While these factors are central to living longer, they alone cannot be the only facets. The social and economic conditions of each country will undoubtedly affect its citizens, their lifestyles and decisions. Citizens of wealthier countries have access to modern medicine and medical facilities, the leisure to exercise, and meticulous regulation of sanitation and drinking water. Their life expectancies, therefore, naturally should be higher than those of less developed countries. However, this is not always the case. According to the World Health Organization (WHO), the United State of America ranked 24th overall in terms of life expectancy among all countries in the year 2000. Japan, Australia, France, Sweden, Spain, Italy, Greece, and Switzerland, all ranked above the more developed United States.This paper uses mostly regression to estimate life expectancy for countries around the world from social and governmental factors provided by The World Health Organization. First, I describe the data and methods used in the analysis. Next, I provided results from my analysis, and finally, I conclude with my findings. .

It is assumed that our chosen economic and social variables exert an observable and significant influence on life expectancy at birth of all nations. The relationship between life expectancy and these variables is assumed to be linear and subject to random error.

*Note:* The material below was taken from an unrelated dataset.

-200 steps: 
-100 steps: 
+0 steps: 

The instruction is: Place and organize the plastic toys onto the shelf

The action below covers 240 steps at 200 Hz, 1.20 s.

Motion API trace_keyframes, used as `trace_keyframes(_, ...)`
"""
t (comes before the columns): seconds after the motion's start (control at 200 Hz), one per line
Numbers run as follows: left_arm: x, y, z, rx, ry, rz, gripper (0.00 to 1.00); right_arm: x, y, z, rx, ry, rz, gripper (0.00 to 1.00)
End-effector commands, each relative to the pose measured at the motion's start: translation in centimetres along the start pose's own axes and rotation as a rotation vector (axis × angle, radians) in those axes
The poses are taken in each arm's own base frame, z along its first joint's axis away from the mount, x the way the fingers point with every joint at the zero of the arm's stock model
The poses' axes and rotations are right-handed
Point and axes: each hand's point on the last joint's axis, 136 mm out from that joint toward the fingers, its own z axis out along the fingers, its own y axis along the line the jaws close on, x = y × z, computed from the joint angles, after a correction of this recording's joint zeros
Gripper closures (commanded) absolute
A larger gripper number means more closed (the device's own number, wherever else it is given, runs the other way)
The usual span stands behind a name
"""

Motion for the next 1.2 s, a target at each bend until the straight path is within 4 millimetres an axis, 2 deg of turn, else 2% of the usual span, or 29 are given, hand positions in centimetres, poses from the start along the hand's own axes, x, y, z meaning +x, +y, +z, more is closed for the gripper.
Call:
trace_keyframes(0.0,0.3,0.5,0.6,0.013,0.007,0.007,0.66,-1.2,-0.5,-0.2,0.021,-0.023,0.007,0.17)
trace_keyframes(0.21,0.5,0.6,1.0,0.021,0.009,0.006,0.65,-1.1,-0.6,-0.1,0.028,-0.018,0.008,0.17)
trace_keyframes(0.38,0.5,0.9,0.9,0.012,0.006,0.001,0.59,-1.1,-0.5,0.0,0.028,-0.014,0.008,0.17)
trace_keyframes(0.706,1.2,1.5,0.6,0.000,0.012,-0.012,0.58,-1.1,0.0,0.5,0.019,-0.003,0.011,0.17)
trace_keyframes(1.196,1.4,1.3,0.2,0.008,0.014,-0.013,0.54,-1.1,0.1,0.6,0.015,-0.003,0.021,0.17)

. As much as we would have loved to collect data across all nations of the world, this data was not readily available. Although finding most country data was simple, at times it downright tedious. Several countries do not release the statistics of factors that affect their economic and social conditions. When performing a multiple regression analysis, any category that contains missing data will be left out of the data set. Thus, data from all countries of the world could not be gathered and therefore were excluded from the regression. Although this would have ensured the most complete regression model, we assume our sample of 121 countries is a good reflection of this overall world population, and that variables significant in our model will also apply to all nations of the world. Once again due to the inconsistencies with the data, the values we collected for our variables were inconsistent. Although most of the data was recorded in the year 1995, this was not always the case. It is far too expensive for data to be collected in every nation during every year. Therefore, several of our variables were collected during different year, and several collected over a span of several years. However, never was data collected more than two years before or after 1995. It is assumed that extreme fluctuations in the social and economic conditions did not occur during these years, and thus this data set is appropriate.Life expectancy and the input variables in the regression analysis are provided by The World Health Organization at The World Health Organization is the leading authority of health related matters for countries in the United Nations.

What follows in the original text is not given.